→ Directions for this task
Would you reproduce exactly the lines below from the one holding "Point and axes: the" through the one holding "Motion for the", inclusive, and no others?

→ Raw data
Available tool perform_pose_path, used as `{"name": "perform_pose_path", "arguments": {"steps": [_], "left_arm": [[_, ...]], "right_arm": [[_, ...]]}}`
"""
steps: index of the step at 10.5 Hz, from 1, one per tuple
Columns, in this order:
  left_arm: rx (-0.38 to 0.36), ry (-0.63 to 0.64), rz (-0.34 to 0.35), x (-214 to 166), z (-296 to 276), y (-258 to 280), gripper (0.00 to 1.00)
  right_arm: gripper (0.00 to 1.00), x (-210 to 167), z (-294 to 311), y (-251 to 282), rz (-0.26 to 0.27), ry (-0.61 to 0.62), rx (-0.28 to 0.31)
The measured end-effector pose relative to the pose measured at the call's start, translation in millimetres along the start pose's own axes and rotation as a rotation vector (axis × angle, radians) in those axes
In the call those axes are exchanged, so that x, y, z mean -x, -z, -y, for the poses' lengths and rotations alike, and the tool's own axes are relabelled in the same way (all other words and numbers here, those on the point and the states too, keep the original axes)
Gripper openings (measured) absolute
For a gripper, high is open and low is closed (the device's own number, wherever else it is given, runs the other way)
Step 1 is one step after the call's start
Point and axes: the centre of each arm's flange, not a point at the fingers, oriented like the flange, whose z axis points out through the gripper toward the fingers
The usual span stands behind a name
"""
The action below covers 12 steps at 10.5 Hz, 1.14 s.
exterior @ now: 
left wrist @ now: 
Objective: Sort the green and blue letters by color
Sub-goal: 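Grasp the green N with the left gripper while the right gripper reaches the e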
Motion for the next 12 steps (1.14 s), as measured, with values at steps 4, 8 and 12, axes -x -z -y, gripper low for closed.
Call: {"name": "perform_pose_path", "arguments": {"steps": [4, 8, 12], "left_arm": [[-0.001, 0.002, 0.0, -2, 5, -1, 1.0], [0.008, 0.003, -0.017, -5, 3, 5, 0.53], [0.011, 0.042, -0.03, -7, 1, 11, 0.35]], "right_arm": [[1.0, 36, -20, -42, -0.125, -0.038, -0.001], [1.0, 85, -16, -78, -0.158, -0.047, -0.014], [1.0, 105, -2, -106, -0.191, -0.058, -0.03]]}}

→ Written response
Point and axes: the centre of each arm's flange, not a point at the fingers, oriented like the flange, whose z axis points out through the gripper toward the fingers
The usual span stands behind a name
"""
The action below covers 12 steps at 10.5 Hz, 1.14 s.
exterior @ now: 
left wrist @ now: 
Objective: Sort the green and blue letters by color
Sub-goal: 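Grasp the green N with the left gripper while the right gripper reaches the e
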Motion for the next 12 steps (1.14 s), as measured, with values at steps 4, 8 and 12, axes -x -z -y, gripper low for closed.

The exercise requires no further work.